Wednesday, January 31, 2007

Comment: Web 2.0 and the death of the page impression - Digital Bulletin - Digital news by Email - Brand Republic

Comment: Web 2.0 and the death of the page impression - Digital Bulletin - Digital news by Email - Brand Republic: Comment: Web 2.0 and the death of the page impression
Paul Cook, founder of PositiveFeedback Revolution UK 25 Jan 2007

I find BBC2's Dragon's Den entertaining and a good reminder that businesses need to be built on sound principles. So, I was shocked when the panel got excited about a poker affiliate attracting 50,000 hits. No-one asked over what period this meaningless metric was counted, let alone how many people it equated to and whether any had signed up.

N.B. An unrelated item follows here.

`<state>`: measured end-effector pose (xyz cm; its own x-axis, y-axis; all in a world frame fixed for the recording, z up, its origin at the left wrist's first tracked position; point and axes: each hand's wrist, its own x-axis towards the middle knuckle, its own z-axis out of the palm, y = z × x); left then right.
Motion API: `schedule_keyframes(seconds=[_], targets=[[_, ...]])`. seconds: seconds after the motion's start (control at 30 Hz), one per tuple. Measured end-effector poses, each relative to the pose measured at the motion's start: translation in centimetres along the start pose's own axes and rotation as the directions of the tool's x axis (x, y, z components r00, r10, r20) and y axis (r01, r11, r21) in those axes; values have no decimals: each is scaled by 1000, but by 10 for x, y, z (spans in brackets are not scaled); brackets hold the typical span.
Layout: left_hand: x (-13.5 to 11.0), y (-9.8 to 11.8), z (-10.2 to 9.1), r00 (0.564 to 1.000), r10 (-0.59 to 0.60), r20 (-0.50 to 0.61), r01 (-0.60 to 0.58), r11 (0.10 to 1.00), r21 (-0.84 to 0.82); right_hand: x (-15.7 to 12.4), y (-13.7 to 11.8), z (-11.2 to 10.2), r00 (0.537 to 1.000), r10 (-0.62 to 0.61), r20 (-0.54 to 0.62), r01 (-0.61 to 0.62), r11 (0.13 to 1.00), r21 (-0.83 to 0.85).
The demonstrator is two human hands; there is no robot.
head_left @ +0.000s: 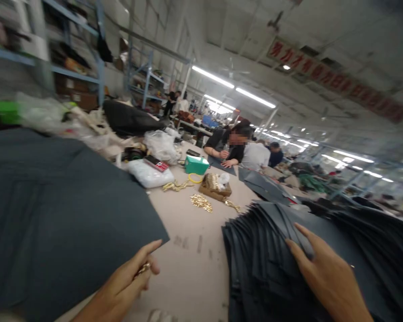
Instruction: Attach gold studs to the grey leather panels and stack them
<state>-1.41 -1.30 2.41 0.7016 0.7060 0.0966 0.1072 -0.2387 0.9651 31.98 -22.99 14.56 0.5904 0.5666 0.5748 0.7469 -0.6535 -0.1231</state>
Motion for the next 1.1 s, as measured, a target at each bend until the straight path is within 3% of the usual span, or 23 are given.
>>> schedule_keyframes(seconds=[0.1,0.2,0.3,0.43,0.6,0.87,1.1], targets=[[-16,-5,-6,998,-49,25,49,999,1,-25,-49,17,996,-94,-9,93,957,273],[-24,-5,-7,998,-27,48,27,1000,-14,-61,-121,42,932,-341,123,194,757,624],[-30,-10,-12,998,20,54,-21,999,28,-90,-188,67,865,-475,161,152,554,818],[-39,-19,-24,998,39,39,-43,993,106,-109,-245,82,845,-505,178,39,391,920],[-47,-27,-33,999,33,25,-36,992,125,-118,-270,87,820,-521,238,-58,337,940],[-53,-38,-39,1000,4,-4,-4,994,109,-126,-283,99,776,-529,343,-143,382,913],[-61,-43,-43,997,38,-61,-32,995,98,-133,-298,105,765,-506,399,-190,414,890]])
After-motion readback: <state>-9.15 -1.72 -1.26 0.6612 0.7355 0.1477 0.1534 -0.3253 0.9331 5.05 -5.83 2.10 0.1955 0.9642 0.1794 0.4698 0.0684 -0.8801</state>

It seems funny that, 10 years on, people go on prime-time TV and talk about measuring a site in terms of hits. Despite the fact that it can't be done for Flash sites, people have been happy to measure site popularity in terms of pages. To double impressions you can split content from one page into a menu and sub-pages. People may stay on the pages for half the time, but you can serve twice as many ads.

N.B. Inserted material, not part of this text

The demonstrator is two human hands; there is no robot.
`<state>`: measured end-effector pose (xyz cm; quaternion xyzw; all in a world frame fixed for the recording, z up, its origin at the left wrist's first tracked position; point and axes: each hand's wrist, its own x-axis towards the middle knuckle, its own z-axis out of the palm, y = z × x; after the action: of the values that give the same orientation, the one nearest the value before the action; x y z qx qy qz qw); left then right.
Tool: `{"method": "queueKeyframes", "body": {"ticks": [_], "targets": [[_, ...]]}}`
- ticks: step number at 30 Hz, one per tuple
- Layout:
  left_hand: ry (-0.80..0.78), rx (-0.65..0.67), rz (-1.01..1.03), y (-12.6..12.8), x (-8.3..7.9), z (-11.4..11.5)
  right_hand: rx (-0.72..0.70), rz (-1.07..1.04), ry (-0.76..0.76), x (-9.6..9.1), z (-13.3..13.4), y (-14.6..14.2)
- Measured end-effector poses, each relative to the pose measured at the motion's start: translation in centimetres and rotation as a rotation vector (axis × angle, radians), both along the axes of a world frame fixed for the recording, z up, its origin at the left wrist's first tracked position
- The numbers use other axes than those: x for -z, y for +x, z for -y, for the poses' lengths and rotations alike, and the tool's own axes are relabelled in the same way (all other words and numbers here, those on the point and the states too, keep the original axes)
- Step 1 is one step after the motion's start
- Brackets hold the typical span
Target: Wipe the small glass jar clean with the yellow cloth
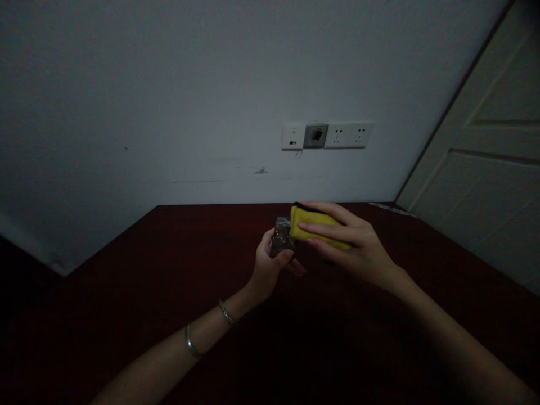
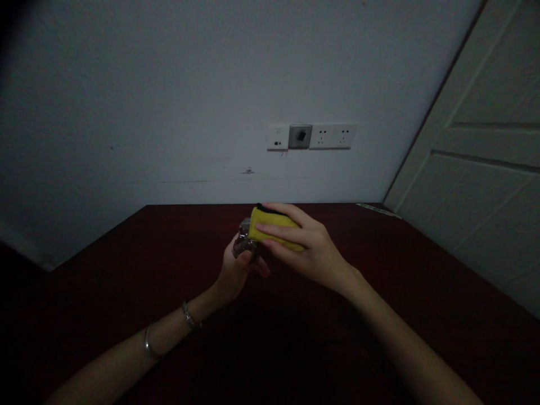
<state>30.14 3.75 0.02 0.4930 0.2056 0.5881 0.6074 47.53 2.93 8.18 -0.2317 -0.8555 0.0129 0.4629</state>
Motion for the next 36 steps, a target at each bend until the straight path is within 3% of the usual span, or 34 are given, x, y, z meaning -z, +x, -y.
{"method": "queueKeyframes", "body": {"ticks": [4,12,17,22,27,33,36], "targets": [[0.029,0.023,-0.015,0.0,0.0,0.1,0.110,-0.057,0.030,0.2,-0.4,-0.1],[-0.001,-0.028,-0.084,0.0,0.1,0.1,-0.109,0.095,-0.092,-0.4,0.2,0.4],[-0.093,-0.096,-0.149,0.3,-0.5,0.1,0.097,0.077,0.023,-0.8,0.7,0.3],[-0.093,-0.158,-0.171,0.6,-0.7,0.1,0.300,0.248,0.111,-0.4,1.0,-0.2],[-0.099,-0.258,-0.165,0.6,-0.7,0.0,0.222,0.401,0.093,-0.5,1.5,-0.2],[-0.092,-0.229,-0.221,0.6,-0.7,0.1,0.337,0.336,0.154,-0.6,0.4,0.8],[-0.089,-0.233,-0.231,0.6,-0.6,0.2,0.208,0.325,0.104,-0.8,0.2,1.1]]}}
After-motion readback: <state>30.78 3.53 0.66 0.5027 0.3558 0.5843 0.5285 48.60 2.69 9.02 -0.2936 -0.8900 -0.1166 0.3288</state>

The movement towards table-based web design made impressions easier to quantify, so they've been the main currency. Yet, if you redesign your site your page impressions will be irrelevant, so it follows they don't give the best answer when trying to evaluate which of two sites is most popular. However, web 2.0 will change everything.

Web 2.0 lets designers present sites in a more synchronous way. While the user accesses the page, relevant content is constantly requested from the server. The result is a page impression that lasts for minutes and generates a constant stream of hits. The solution is to accept that the web is an active medium that has more in common with TV and radio than newspapers. Unfortunately, current measurement revolves around pages, partly because the media owners who dominated the web in the early days were newspapers.

Web media needs to be measured in terms of users and hours. If a sports site has 100,000 unique users and one million user hours per week, we can evaluate that instantly. If we know one million user hours equates to a five per cent share of the total hours spent by UK users accessing sport, better still. Panel-based measurement could calculate the size of the market while site-centric measurement could be used for individual sites. Of course, measuring unique users is easier said than done, but these problems are not insurmountable and the result would be a measurement system that allows sites to be compared fairly. And, you'd be talking in terms that offline media buyers understand.